La directrice du FMI Christine Lagarde et le président du Nigeria, Muhammadu Buhari, le 5 janvier à Abuja.
© REUTERS/IMF Staff Photo/Stephen Jaffe/Handout

La directrice du Fonds monétaire international visite la première économie du continent depuis lundi. Premier exportateur de pétrole d'Afrique, le Nigeria a vu ses revenus diminuer drastiquement depuis l'année dernière puisque les cours de l'or noir ont perdu près de 60% de leur valeur. Mais pas de quoi susciter une demande d'aide auprès du FMI, a déclaré mardi Christine Lagarde.

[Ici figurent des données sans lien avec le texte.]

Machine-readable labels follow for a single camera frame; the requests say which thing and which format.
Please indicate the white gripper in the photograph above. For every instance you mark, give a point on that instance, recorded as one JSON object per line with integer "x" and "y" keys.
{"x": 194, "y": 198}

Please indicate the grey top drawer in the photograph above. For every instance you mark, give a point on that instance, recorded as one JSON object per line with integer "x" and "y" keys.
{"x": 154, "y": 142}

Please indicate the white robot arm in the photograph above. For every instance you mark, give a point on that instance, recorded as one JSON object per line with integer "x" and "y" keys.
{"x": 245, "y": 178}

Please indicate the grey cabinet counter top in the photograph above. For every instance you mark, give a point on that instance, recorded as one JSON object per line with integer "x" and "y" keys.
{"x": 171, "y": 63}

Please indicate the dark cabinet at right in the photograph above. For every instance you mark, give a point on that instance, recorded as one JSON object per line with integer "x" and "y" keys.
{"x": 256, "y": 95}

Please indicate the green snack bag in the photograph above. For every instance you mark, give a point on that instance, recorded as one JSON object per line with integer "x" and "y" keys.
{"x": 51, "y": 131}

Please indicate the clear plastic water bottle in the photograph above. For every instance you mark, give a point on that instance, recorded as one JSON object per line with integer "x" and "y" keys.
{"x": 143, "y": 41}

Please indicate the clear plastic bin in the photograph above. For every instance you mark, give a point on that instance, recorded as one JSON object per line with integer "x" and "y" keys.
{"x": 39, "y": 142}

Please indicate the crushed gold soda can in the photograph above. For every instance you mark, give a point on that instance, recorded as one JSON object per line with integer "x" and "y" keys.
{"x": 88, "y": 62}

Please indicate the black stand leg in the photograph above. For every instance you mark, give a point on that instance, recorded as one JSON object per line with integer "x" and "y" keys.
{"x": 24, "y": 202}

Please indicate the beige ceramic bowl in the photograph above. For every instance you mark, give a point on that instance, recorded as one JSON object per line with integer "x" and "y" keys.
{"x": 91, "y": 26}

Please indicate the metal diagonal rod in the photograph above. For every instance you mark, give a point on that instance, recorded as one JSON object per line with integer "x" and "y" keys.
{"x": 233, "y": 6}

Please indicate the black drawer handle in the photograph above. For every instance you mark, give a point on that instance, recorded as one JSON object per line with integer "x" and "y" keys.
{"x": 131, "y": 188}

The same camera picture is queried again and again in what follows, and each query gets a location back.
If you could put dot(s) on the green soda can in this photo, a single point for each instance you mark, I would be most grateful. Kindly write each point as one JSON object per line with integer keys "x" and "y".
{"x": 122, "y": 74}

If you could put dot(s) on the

Le pétrole, c'est près de 15% du Produit intérieur brut (PIB) du Nigeria et les trois quarts de ses recettes budgétaires. Alors forcément, quand les prix de l'or noir piquent du nez, les finances de l'Etat fondent.

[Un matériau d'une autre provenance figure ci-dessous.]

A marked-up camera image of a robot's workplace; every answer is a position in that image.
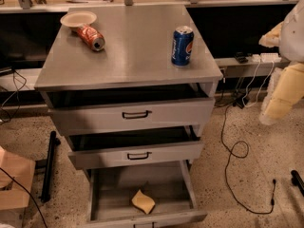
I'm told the yellow sponge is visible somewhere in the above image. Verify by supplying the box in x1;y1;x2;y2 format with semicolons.
131;190;155;214

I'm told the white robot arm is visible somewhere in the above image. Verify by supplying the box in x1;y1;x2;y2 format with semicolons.
258;0;304;125

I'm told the grey metal drawer cabinet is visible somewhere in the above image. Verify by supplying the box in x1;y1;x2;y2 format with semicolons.
33;4;224;228

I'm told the middle grey drawer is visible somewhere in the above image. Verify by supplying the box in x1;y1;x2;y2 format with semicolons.
68;126;203;169

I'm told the grey drawer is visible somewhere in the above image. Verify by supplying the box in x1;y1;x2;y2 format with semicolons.
68;126;203;169
77;161;206;228
49;97;215;136

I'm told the top grey drawer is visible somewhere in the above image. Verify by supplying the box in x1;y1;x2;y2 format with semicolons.
49;97;215;136

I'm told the bottom grey drawer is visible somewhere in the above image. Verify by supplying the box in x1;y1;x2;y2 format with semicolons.
77;161;206;228

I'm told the blue pepsi can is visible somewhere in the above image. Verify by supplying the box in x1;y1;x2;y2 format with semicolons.
171;26;194;67

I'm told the red soda can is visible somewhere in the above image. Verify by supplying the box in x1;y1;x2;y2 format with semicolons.
77;25;105;51

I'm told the black remote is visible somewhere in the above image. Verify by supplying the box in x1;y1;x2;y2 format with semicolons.
235;52;248;64

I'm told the black tripod leg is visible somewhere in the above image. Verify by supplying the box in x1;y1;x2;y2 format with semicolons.
40;131;61;203

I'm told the white power strip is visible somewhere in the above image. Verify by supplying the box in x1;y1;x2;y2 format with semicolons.
252;53;281;63

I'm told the black bar at right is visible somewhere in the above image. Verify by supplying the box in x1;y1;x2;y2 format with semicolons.
291;170;304;196

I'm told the cardboard box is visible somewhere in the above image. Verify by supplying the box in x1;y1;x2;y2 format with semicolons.
0;145;36;228

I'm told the black floor cable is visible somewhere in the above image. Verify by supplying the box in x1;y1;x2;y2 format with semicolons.
219;103;277;216

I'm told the white cable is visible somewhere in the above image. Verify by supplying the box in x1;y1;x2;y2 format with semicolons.
241;60;276;109

Pour faire face à la diminution de ses devises étrangères, le Nigeria a dû dévaluer sa monnaie. Aujourd'hui, le taux d'inflation du pays frôle les 10%.

Une économie de plus en plus diversifiée

Pas de quoi affoler le FMI pour autant. Bien que le Nigeria soit très dépendant de l'or noir, il a su ces dernières années diversifier son économie. Aujourd'hui le secteur des services, dopé par les télécommunications, représente plus de la moitié du PIB du pays. Le Nigeria dénombre 140 millions de lignes mobiles contre 400 000 en 2001. Le secteur bancaire, la création musicale et le cinéma, avec Nollywood, tirent aussi la croissance.

L'industrie se développe également, mais souffre encore de faibles infrastructures du pays. Un secteur dans lequel compte investir le gouvernement qui a décidé cette année une augmentation de 20% des dépenses publiques pour stimuler la croissance.